ここまでで分かる通り、Hadoopはファイルシステム(HDFS)にデータを蓄積して処理するものです。SQL(風の言語)でデータ処理できますが、リレーショナルデータベース(RDB)とは異なり、あくまでファイルシステムを操作している点に注意が必要です。つまりACIDトランザクションはサポートされませんし、テナントに相当する機能もないのでファイルシステムのパーミッションで考えることが原則です。(一部の操作にACIDをサポートしたり、認証サービスを提供するOSSも最近ではリリースされてはいます。)
リソーススケジューラYARNが独立
Hadoopが2系へメジャーアップグレードして大きく変わったことがあります。それはMapReduceからリソーススケジューラ機能がYARNというOSSとして切り出されて独立したことです。YARNが登場したことで、同一クラスタ上で複数のフレームワークを用途によって使い分けるということが可能になりました。
用途の変化とOSSの多様化
Hadoopはサーバやディスクを並列に使うことでスループットを高め、大量データを効率的にバッチ処理することが主でした。これは蓄積したデータの使い道がレポーティングだったためです。それが徐々にデータサイエンティスト等によるインタラクティブな分析にも貯めたデータを使いたいというニーズが生まれ、スループット重視ではなくレイテンシを重視したOSSが必要だということになりました。

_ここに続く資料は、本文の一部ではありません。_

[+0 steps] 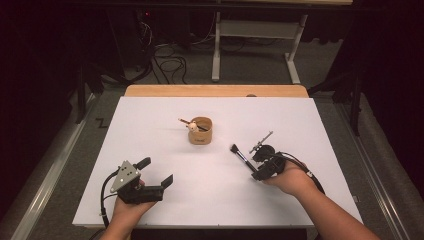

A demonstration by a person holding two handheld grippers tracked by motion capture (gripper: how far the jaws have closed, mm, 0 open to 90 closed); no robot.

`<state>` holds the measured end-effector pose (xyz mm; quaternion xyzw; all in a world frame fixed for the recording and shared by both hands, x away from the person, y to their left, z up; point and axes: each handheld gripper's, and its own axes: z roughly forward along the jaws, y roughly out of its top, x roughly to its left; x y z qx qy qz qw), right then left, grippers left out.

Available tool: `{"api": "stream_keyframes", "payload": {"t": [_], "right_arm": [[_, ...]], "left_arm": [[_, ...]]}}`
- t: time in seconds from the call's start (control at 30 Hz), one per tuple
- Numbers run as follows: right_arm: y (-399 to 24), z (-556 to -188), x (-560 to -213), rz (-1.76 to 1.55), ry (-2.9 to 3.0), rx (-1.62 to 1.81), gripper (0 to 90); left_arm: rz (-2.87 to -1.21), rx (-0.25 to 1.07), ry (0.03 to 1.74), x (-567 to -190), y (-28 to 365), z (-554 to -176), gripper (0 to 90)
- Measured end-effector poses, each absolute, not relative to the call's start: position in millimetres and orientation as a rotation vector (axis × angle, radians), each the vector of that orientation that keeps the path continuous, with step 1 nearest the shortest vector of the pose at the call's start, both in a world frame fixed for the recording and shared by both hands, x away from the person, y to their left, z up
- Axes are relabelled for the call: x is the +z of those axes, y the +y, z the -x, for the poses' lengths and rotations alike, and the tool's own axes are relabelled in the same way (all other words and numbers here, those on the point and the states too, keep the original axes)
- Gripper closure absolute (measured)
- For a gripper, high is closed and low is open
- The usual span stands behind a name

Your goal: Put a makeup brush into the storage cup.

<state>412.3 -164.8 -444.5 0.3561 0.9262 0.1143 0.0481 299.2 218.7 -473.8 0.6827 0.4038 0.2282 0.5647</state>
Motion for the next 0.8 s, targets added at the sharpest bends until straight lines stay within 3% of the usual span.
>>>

そこで低レイテンシなクエリエンジンImpalaや、DAGによる効率的な処理を実現するフレームワークTez、表形式のデータを高頻度で格納・参照することに特化したストレージサービスKuduなどが登場しました。
このようにして、SQLの視点ではありましたが、Hadoopのエコシステムは成長してきました。
おわりに
本記事ではHadoopの歴史をSQLの視点でおおまかに辿ってみました。Hadoopエコシステムの理解促進の一助となれば幸いです。